Part D trend modeling at physician and market grain gives Agilon's actuarial team an external benchmark they currently lack — federal prescribing data at six-year depth, at the individual physician level, no data sharing required, arriving before your payer reconciliation data with its 18-month lag.
What's in the Lake
Federal data sources — active and queryable today
76 active sources across 132 tracked datasets from 12 federal authorities — CMS, FDA, HRSA, OIG, NLM, NIH, CDC, and more. All public domain. No licensing fees. Refreshed on government publication schedules.
12 highest-signal sources shown. Full inventory of 76 active sources available on request.
The Right Question to Start With
One question worth asking in your next conversation
"When you underwrite a new PCP group for the platform — what does your physician profile look like? And what would you pay to have six years of their Medicare billing and prescribing history before you sign them?"

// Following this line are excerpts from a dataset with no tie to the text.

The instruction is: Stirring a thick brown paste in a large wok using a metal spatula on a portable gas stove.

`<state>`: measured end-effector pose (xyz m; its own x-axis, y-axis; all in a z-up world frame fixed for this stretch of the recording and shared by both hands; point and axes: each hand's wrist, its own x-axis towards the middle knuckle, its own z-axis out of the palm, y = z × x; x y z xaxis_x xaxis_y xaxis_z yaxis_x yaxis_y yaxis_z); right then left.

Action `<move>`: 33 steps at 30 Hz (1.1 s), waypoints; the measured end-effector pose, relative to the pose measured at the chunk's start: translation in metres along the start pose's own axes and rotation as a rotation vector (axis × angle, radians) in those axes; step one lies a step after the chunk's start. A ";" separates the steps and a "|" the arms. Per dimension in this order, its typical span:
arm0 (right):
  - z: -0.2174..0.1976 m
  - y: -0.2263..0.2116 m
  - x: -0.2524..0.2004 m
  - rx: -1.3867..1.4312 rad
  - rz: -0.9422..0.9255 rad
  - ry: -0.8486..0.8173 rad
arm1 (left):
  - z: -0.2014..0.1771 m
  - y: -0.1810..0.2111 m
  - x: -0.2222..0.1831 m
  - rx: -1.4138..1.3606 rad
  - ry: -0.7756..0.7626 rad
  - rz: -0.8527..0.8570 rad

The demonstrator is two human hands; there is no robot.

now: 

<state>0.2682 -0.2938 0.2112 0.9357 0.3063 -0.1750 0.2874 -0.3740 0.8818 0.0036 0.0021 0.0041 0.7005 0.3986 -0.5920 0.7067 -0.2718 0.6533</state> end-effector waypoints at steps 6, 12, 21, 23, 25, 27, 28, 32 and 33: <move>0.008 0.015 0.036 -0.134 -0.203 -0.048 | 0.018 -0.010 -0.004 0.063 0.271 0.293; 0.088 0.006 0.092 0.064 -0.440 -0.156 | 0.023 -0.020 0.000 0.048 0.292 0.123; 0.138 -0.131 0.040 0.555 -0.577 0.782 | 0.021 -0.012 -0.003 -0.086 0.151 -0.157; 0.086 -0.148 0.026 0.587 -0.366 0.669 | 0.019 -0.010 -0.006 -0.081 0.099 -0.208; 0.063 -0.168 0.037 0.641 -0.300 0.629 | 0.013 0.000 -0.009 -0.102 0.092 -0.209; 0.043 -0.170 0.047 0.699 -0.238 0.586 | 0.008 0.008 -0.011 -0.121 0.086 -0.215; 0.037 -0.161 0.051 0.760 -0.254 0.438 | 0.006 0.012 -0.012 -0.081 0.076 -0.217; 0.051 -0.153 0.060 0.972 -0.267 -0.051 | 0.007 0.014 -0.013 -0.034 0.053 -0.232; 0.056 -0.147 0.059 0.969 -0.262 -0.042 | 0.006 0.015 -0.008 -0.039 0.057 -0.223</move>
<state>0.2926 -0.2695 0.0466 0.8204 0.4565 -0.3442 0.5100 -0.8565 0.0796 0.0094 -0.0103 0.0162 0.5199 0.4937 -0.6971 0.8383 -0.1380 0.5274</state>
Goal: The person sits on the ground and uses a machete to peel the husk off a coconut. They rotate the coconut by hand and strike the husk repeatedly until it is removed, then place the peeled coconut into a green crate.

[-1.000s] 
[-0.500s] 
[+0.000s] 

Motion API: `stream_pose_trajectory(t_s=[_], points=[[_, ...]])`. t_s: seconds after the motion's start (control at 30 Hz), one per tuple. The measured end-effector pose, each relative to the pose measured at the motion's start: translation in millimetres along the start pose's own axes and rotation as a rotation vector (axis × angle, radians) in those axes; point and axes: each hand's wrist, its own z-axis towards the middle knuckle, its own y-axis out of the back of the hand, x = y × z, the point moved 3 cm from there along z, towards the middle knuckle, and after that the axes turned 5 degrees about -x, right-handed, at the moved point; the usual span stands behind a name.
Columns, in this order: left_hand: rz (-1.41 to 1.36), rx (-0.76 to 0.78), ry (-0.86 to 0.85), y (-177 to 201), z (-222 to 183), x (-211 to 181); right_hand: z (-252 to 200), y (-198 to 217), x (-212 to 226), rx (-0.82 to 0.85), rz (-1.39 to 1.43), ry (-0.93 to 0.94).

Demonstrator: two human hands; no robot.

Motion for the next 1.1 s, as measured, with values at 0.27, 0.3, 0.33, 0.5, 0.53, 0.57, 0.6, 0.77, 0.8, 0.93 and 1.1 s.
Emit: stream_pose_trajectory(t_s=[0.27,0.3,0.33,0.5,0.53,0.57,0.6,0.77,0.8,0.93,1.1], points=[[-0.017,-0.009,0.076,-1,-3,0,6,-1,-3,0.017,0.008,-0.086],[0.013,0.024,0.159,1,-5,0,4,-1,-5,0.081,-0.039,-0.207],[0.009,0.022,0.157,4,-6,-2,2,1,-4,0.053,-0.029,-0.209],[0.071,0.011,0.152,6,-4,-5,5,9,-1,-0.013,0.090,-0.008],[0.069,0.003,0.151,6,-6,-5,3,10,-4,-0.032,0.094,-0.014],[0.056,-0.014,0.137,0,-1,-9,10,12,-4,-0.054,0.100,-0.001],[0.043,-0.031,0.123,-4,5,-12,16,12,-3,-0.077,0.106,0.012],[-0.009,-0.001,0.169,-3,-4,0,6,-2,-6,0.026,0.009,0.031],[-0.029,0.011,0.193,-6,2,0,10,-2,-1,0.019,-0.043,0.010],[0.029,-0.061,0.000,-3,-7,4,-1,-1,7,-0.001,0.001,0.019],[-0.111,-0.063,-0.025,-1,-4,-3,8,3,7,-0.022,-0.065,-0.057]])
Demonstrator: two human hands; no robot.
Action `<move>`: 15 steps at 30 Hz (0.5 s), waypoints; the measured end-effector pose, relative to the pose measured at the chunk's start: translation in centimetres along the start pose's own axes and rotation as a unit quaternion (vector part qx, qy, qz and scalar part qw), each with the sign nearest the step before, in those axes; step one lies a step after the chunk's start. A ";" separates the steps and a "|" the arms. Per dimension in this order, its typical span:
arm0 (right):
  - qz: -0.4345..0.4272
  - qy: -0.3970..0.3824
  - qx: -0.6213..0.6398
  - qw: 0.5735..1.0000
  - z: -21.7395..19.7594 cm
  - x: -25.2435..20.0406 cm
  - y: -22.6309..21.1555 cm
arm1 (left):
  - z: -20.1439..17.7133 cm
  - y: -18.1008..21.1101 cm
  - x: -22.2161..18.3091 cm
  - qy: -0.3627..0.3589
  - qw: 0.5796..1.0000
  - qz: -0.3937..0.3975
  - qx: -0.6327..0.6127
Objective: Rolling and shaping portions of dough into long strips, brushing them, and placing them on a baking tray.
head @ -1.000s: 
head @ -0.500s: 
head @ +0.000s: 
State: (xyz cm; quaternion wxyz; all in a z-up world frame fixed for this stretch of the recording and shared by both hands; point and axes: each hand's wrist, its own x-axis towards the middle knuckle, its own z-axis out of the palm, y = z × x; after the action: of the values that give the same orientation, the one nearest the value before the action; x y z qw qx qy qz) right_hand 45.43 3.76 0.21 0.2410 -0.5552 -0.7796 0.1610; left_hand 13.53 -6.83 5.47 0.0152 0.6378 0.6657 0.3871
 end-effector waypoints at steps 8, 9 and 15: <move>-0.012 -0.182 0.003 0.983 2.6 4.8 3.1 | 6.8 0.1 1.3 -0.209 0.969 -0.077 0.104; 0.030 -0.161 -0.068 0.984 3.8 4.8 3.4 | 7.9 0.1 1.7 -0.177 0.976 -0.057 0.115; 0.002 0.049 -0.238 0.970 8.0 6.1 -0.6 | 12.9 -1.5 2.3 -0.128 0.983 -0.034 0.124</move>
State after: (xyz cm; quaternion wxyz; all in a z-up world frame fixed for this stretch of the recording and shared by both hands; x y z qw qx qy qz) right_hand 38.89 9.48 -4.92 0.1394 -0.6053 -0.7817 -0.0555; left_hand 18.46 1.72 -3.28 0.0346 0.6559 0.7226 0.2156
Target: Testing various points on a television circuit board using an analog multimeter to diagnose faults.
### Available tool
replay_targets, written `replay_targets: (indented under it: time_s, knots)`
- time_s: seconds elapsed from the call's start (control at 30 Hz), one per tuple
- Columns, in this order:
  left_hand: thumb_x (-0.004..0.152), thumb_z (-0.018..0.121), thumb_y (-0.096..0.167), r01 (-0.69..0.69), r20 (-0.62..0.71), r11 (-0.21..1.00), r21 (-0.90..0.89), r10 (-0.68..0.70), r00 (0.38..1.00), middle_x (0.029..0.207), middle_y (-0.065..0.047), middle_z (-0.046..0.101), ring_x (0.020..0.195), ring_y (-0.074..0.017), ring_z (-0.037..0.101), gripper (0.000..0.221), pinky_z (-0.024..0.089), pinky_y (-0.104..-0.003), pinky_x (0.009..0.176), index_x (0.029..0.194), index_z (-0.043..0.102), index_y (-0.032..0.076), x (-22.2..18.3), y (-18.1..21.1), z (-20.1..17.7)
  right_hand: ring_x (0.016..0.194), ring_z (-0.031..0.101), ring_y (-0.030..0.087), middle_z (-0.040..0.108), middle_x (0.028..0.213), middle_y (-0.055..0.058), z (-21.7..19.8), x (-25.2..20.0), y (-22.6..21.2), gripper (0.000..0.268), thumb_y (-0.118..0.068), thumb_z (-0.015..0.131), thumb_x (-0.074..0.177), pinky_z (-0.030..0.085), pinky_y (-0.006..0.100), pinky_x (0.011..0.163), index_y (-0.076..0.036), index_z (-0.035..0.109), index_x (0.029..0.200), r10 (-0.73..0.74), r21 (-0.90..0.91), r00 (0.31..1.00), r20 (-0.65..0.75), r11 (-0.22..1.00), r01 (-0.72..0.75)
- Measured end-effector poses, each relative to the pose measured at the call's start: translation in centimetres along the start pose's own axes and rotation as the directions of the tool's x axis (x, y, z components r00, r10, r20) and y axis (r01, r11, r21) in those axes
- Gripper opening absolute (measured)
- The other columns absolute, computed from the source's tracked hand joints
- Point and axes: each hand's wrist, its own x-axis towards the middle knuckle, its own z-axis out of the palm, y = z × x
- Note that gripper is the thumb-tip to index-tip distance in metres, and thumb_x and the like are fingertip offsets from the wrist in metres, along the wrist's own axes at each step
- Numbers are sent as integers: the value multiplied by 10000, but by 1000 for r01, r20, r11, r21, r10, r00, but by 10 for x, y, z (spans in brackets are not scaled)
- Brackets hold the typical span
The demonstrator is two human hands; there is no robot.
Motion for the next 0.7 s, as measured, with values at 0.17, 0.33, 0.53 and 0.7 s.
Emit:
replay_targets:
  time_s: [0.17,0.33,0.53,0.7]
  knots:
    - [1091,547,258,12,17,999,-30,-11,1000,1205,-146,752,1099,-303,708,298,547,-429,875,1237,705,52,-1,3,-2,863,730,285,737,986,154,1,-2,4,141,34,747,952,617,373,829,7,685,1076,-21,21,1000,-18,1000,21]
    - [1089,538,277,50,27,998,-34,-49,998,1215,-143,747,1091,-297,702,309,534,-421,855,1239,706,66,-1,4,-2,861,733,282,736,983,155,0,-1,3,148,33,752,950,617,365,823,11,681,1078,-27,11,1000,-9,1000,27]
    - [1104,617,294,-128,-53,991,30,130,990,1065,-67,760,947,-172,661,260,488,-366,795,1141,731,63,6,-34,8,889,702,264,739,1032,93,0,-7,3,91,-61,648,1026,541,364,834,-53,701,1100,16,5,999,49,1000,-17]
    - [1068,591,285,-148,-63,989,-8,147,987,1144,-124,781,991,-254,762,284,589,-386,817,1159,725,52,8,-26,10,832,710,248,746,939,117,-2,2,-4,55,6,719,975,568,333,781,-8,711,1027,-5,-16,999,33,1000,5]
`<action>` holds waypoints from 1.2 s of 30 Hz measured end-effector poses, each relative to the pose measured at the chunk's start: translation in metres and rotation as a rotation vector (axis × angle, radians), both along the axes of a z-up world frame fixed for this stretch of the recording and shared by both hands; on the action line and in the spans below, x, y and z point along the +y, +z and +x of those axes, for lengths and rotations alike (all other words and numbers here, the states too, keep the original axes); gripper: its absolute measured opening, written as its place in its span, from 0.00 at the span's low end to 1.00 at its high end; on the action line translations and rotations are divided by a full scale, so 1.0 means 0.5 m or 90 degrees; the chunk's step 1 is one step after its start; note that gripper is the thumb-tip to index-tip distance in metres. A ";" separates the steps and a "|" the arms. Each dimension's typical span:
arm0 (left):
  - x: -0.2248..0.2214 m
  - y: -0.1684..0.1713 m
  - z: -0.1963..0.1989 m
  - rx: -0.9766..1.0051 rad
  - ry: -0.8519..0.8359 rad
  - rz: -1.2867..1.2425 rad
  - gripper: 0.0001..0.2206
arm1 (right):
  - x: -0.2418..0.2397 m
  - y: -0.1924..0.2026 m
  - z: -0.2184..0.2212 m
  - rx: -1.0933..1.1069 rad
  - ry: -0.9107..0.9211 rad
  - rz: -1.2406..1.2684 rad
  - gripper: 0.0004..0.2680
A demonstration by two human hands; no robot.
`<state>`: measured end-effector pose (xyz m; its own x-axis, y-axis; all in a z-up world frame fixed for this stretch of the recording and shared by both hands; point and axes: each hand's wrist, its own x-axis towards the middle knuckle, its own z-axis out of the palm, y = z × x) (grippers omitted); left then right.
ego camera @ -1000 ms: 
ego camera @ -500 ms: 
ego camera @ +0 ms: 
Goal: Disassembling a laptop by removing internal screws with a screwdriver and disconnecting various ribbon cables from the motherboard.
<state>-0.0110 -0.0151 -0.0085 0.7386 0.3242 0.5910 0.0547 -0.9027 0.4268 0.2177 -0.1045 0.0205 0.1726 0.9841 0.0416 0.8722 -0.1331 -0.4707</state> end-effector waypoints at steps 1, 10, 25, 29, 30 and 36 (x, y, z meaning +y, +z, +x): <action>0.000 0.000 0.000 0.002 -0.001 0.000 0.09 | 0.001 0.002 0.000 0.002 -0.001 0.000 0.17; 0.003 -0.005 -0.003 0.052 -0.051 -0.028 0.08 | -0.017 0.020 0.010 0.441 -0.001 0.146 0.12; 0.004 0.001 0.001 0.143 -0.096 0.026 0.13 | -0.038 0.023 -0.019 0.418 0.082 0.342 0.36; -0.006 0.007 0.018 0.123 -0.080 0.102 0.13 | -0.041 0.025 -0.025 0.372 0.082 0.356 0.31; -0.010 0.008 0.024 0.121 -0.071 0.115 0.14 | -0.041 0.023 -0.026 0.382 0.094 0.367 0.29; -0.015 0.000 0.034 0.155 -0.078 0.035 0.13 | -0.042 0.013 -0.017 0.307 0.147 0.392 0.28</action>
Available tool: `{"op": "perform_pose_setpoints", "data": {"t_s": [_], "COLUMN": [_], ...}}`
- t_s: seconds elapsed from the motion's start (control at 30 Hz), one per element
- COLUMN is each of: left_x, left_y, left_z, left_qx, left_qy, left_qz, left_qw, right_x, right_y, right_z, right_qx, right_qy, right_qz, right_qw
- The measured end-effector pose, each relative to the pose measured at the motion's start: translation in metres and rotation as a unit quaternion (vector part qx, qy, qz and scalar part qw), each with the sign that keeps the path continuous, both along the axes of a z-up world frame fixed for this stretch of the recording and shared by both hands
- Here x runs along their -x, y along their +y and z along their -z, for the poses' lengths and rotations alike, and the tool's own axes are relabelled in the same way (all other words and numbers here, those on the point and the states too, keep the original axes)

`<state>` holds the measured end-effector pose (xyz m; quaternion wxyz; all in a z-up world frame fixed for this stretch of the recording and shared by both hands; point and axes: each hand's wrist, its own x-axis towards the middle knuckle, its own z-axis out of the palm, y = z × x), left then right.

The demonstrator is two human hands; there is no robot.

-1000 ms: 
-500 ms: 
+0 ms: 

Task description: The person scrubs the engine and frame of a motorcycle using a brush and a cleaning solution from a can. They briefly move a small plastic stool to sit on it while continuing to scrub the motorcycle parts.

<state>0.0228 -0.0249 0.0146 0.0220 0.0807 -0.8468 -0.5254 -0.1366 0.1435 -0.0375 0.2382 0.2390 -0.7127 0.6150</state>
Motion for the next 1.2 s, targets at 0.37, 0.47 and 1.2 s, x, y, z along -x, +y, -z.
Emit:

Agilon's 2024–2025 losses were directly tied, in management's own words, to entering a new market where they had no prior-year data on the physician group. That is not a one-time problem. It is a structural gap in how physician group due diligence is performed across the industry — and it is exactly the gap the Talon Data Lake is built to close.
This is not a data licensing pitch. It is a risk reduction pitch. Agilon is a $5.5 billion revenue company targeting breakeven in 2026 after a $296 million EBITDA loss. The problems described above — RAF undercoding, new market underwriting risk, specialist cost opacity, and Part D trajectory — are the same problems management cited publicly as the drivers of that loss. The data to address them exists. It is federal, public, and already assembled.
All data sources referenced are U.S. federal public records. No patient-level data. No PHI. Public domain use.